E poi c’è Savitri Devi, sacerdotessa del culto induista di Adolf Hitler. Promettente studiosa di filosofia nei primi anni del Novecento, la giovane greco-francese si era convertita al nazismo come progetto di restaurazione neopagana e, trasferitasi in India, aveva tentato una folle sintesi con il sistema della caste, oltre a svolgere occasionalmente il ruolo di spia e di propagandista per le forze dell’Asse.
Secondo lei Hitler era Kalki, l’ultimo avatar di Visnù, l’annientatore dell’attuale ciclo storico: idea sufficientemente bizzarra da ispirare, se non un meme, perlomeno un celebre pezzo del gruppo folk apocalittico Current 93. Ma l’eredità di Savitri Devi è molto più ampia e complessa: oltre che nome di culto del neonazismo degli anni Settanta, essa fu una delle prime ecologiste radicali, militante per i diritti degli animali, nonché, in gioventù, precettrice del filosofo marxista Cornelius Castoriadis — uno dei teorici, negli anni 1960, delle contraddizioni culturali del capitalismo.

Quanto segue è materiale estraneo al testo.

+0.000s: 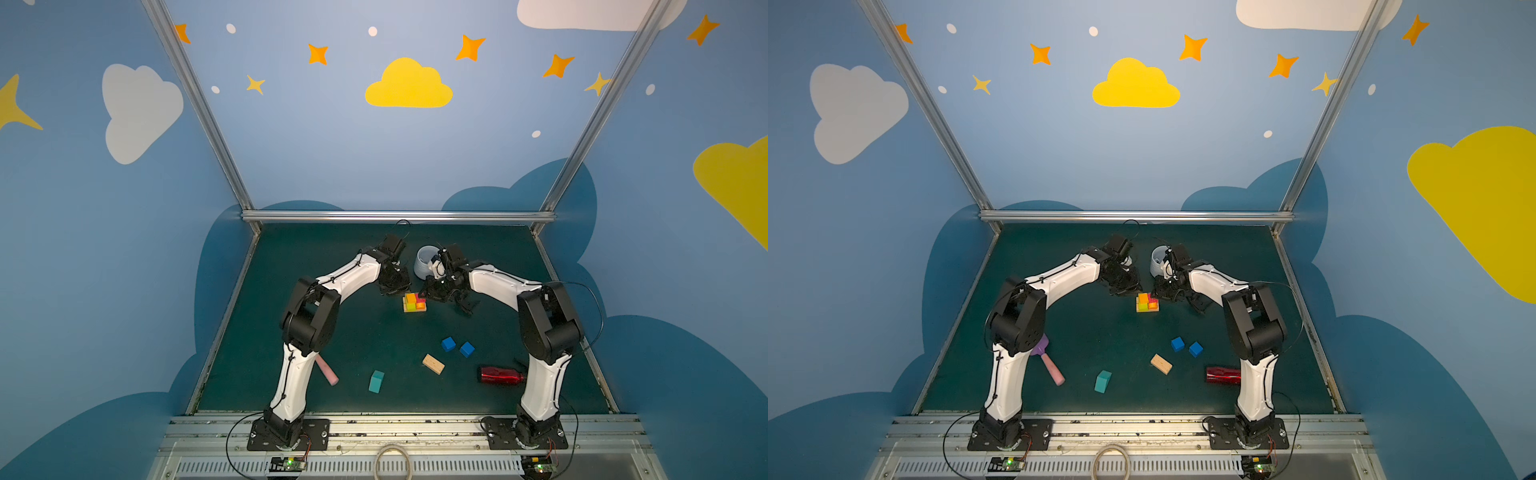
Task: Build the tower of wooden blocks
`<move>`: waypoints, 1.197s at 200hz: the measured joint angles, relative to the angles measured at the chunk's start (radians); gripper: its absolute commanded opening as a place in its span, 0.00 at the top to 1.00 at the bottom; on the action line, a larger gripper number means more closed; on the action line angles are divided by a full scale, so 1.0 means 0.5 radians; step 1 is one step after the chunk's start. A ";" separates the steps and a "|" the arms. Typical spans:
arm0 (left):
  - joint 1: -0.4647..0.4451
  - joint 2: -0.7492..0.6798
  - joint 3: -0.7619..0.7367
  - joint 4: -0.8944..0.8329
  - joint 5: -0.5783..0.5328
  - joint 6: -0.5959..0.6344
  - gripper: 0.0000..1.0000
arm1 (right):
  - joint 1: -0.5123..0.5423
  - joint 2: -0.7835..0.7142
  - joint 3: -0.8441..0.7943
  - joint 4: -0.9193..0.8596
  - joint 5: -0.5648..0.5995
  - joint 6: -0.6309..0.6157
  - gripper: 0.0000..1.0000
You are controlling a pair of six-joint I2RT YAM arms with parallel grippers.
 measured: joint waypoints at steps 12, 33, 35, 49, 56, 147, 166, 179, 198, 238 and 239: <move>0.000 0.000 0.000 0.001 0.000 0.000 0.75 | 0.000 0.000 0.000 0.000 0.000 -0.001 0.71; 0.000 0.000 0.000 0.001 0.001 0.000 0.75 | 0.000 -0.002 0.000 0.000 0.001 0.000 0.73; 0.000 0.000 0.000 0.001 0.001 -0.001 0.75 | 0.000 -0.002 0.000 0.000 0.001 -0.001 0.73; 0.000 0.000 0.000 0.001 0.001 0.000 0.75 | 0.000 -0.007 0.000 0.000 0.001 0.000 0.74; 0.000 0.000 0.000 0.001 0.002 0.000 0.75 | 0.000 -0.010 0.000 0.000 0.001 0.000 0.74; 0.000 0.007 0.001 0.000 0.008 -0.001 0.75 | 0.000 -0.034 -0.001 0.001 0.005 0.008 0.76; 0.000 0.007 0.002 0.002 0.008 -0.001 0.75 | 0.000 -0.034 -0.001 0.001 0.005 0.013 0.76; 0.000 0.007 0.002 0.001 0.008 -0.001 0.75 | 0.001 -0.034 -0.001 0.001 0.005 0.014 0.76; 0.000 0.007 0.002 0.001 0.009 -0.001 0.75 | 0.002 -0.034 -0.001 0.001 0.005 0.022 0.76; 0.000 0.007 0.002 0.001 0.009 -0.001 0.75 | 0.005 -0.034 -0.001 0.001 -0.004 0.029 0.76; 0.000 0.007 0.002 0.001 0.009 -0.001 0.75 | 0.005 -0.034 -0.001 0.001 -0.004 0.029 0.76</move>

Nome sconosciuto ai più, Savitri Devi sarebbe dunque la chiave per capire dove sta andando il mondo? Secondo Houellebecq, la sintesi hitleriana di ambientalismo, antimodernismo e neopaganesimo potrebbe effettivamente riaffiorare nei prossimi anni, malattia senile dell’occidente.
Imparare a morire
Non è una crisi economica quella che stiamo vivendo, ma una crisi morale e culturale. Per questo il narratore insiste così tanto per descrivere una classe politica di tecnici tutto sommato capaci — tra i quali un macroniano, ispirato al ministro Bruno Le Maire — che addirittura riescono a risollevare il sistema produttivo francese.
Questi successi sono inutili, perché a mancare sono le motivazioni esistenziali profonde degli esseri umani: per citare proprio Castoriadis, il capitalismo fatica a riprodurre il tipo umano di cui ha bisogno per la sua stessa sussistenza. Houellebecq è il grande testimone di questo mondo demotivato.
L’oracolo ha parlato. Ma cosa ha detto? Annientare è soprattutto, in maniera inequivocabile, un romanzo sulla morte — il grande rimosso della nostra civiltà. Se è diventato così difficile vivere nel mondo moderno, morire lo è se possibile ancora di più: la medicina permette di prolungare l’esistenza togliendole pezzo per pezzo ogni ragione e ogni piacere. Nelle pagine del romanzo Houellebecq compone un dettagliato catalogo delle morti possibili che ci attendono: terrorismo, suicidio, eutanasia, rifiuto delle cure… L’essere umano contemporaneo appare contemporaneamente come colui che ha raggiunto il minimo desiderio di vivere e il massimo timore di morire.
Per Houellebecq una sola cosa conta: non essere soli nel momento in cui accadrà. Ed è anche la cosa più difficile in una società che, quando non sabota le relazioni affettive mettendo gli individui in concorrenza per l’amore o il denaro, isola e nasconde i corpi morenti lontano dalle loro famiglie. Qui sta forse l’apice della nostra decivilizzazione.
Un declino inevitabile
L’oracolo ha parlato, ma né per darci indicazioni di voto né per offrire una qualche soluzione. Dai tempi delle Particelle elementari, una sola certezza anima tutte le sue opere: l’idea che viviamo in un’epoca di declino, e che niente o nessuno potrà invertire questa tendenza storica. Tutt’al più rallentarla, o mitigarla. È per questo che non ci deve interessare più di tanto quale candidato Houellebecq appoggerà alle presidenziali, se un tecnocrate macroniano oppure un populista scatenato – entrambe le ipotesi sarebbero plausibili.
La sua diagnosi inappellabile fa di noi in ogni caso dei condannati, detenuti incolpevoli nel braccio della vita.